Retirement Risks. In addition to units currently planning to retire in 2018 or later (about 6.9 GW; 67% coal, 20% nuclear), there are between 108 and 118 units representing 22.9 to 30.7 GW of capacity at risk of retirement. These are mostly coal (38 to 46 units at 17.3 to 21 GW) and nuclear (3 to 5 plants at 2.9 to 7 GW) resources. The average steam coal capacity factor was 46%, combined cycle gas was 58%, and nuclear was 93.3%.
Nuclear Net Revenue Analysis. The report reviews publicly available data on energy and capacity prices and nuclear unit costs from the Nuclear Energy Institute for 2013 through 2017. It found nine nuclear plants (Braidwood, Byron, Davis Besse, Dresden, LaSalle, Oyster Creek, Quad Cities, Perry, and Three Mile Island) representing over 14 GW of capacity did not recover their avoidable costs in two of the last three years. A forward looking analysis for 2018 to 2020 found all but four plants (Davis Besse, Oyster Creek, Perry, and Three Mile Island) would cover their annual avoidable costs on average over the three-year period.
Demand Response. Payments to demand response programs were down 23.5% (or $154.4 million), mostly resulting from reduced capacity market payments.
Congestion Costs. Congestion costs decreased 31.9% (or $326.1 million) in 2017.
Uplift. Total uplift charges were down 5.6% in 2017.
Threat of External Subsidies Persists and Evolves. The 2016 SOTM report included a blistering missive about the contagious nature of subsidies to uneconomic units, which could result in the undoing of competitive markets. This year’s report confirms the threat remains, but has expanded (e.g. OH, NJ, PA) and evolved to include federal subsidy proposals (i.e. the DOE Resilience NOPR). The report notes subsidizing uneconomic existing units ignores the opportunity cost associated with displacing new resources or technologies that would be economic, and asserts broader social goals (e.g. carbon reductions) can be achieved through competitive market mechanisms. However, it also acknowledges a quasi-market approach is possible where states can subsidize units and markets can be competitive, but only if there is a long-term state commitment to a cost of service regulatory model and PJM rules in place to mitigate associated market impacts. The report recommends mitigating certain state subsidies (via the MOPR-ex proposal) to maintain competitive market outcomes.
Enhanced Price Formation. The language in the report is unequivocal in its objections to proposed policy changes that would modify LMP calculations (e.g. fast start pricing, extended LMP), and the stated goal of minimizing uplift. Instead, the report argues the goal should be minimizing system production costs and supports policy improvements to scarcity pricing, pricing improvements when transmission constrains are violated, enhanced incentives for flexible units (e.g. by ceasing uplift payments to units with inflexible operating characteristics). In addition, an interesting list of provocative questions are posed about what causes inflexibility and how to promote enhanced flexibility for new and existing units.

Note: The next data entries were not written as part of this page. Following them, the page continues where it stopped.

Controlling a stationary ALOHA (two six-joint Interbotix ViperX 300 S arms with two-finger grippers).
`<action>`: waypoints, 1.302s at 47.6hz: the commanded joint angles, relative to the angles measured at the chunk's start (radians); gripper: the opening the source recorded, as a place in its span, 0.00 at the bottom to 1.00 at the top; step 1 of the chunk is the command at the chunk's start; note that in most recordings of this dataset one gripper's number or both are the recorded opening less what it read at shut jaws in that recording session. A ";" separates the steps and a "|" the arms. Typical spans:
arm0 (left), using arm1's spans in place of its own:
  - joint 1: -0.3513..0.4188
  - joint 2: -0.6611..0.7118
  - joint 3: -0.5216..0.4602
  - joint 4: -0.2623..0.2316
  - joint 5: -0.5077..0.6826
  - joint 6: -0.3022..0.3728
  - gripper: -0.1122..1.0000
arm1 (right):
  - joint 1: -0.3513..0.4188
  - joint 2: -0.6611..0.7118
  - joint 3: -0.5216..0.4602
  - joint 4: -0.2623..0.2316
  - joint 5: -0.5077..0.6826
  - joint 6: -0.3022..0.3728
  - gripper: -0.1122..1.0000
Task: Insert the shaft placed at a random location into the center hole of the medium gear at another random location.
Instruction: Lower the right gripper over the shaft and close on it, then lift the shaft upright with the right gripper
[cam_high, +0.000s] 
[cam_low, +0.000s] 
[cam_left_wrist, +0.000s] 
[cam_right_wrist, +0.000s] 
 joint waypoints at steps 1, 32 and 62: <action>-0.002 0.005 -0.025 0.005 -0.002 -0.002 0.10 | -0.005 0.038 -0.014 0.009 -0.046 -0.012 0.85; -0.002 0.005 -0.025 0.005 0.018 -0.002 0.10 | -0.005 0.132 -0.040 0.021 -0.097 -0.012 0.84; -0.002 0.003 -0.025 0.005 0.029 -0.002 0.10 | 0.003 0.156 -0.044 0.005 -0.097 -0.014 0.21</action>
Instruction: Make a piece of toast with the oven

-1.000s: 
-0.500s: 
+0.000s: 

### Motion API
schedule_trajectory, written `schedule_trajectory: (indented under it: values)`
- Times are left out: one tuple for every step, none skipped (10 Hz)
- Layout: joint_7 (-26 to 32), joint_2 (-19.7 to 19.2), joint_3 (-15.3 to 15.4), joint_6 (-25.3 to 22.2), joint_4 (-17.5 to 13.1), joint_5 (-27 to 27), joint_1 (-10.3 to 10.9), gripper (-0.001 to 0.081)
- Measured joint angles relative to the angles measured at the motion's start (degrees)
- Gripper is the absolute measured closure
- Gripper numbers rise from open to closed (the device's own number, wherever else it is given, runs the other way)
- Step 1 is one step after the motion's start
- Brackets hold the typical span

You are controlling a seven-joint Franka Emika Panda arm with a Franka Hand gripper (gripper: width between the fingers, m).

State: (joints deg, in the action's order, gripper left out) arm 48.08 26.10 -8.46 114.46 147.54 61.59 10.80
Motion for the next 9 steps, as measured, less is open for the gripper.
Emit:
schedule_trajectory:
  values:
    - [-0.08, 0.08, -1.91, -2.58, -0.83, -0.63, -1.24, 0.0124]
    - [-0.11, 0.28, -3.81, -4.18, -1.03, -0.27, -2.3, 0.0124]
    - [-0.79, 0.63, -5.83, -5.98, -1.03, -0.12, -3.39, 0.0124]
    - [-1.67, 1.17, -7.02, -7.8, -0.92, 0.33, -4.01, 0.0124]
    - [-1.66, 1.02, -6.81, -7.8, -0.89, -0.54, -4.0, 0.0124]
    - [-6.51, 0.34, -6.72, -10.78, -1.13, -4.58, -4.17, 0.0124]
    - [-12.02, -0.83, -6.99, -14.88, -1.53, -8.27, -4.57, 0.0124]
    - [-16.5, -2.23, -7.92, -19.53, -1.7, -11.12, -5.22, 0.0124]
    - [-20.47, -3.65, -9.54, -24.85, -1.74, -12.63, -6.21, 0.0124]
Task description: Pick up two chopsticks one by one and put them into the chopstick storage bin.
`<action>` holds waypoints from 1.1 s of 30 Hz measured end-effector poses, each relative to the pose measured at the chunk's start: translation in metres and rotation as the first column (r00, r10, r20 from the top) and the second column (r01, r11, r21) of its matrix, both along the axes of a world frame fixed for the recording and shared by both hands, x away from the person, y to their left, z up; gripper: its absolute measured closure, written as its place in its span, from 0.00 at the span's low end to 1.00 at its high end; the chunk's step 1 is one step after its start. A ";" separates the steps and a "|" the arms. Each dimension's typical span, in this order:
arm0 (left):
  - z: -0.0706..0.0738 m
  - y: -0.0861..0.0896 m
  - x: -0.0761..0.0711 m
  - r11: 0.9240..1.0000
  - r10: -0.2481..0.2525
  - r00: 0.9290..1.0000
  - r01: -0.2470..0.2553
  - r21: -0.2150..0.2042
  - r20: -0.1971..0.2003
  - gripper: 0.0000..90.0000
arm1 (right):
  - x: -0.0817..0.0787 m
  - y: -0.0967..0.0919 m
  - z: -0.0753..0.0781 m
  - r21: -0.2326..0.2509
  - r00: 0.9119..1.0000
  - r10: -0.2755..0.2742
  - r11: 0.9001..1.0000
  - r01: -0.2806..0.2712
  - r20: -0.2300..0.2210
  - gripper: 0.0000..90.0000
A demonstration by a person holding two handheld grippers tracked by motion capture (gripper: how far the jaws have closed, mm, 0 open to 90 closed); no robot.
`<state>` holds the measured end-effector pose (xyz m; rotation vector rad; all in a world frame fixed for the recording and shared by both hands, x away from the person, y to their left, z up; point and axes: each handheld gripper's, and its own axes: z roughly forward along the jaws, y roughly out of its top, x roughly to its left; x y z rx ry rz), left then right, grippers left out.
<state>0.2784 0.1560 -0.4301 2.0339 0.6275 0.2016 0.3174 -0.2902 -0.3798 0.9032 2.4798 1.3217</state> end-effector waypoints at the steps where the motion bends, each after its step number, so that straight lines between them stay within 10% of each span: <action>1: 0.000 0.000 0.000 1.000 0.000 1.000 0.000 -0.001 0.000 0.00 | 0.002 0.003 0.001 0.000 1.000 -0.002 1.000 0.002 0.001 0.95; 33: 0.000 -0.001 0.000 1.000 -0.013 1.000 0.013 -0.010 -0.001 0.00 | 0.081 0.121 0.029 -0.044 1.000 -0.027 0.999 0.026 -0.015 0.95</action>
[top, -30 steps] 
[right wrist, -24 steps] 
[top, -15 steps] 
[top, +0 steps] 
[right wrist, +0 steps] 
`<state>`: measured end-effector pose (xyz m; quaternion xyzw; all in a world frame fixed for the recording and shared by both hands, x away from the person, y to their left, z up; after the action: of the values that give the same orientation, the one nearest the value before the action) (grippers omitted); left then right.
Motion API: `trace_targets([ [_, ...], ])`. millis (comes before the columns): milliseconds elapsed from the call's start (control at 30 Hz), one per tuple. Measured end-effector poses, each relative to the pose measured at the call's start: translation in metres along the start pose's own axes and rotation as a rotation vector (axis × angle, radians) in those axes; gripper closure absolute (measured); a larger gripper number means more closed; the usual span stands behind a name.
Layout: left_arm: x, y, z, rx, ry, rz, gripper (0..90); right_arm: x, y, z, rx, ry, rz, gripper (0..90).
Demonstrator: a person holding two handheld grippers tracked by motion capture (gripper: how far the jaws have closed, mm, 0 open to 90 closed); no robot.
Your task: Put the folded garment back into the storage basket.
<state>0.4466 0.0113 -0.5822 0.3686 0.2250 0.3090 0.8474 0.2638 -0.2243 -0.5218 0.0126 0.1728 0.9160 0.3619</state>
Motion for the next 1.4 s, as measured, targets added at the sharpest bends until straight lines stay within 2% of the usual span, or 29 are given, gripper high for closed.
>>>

Fuel Security. Current fuel diversity is higher than ever in PJM. MA believes concerns about fuel diversity (e.g. DOE Resilience NOPR) are being confused with fuel security. Fuel security is associated with the availability, delivery, or common mode issues of certain energy infrastructure. The report recommends PJM continue evaluating reliability risks associated with these critical infrastructure networks and systems.
Definition of a Competitive Offer. The report asserts PJM’s definition of a competitive offer in the energy market is not correct because some unit owners are including long-term maintenance costs into their bids, rather than just short-run marginal costs. A definition change and clarification is recommended to limit bids to short-run marginal costs.
These SOTM reports are treasure troves of data and information on PJM markets and trends. Be sure to dig in!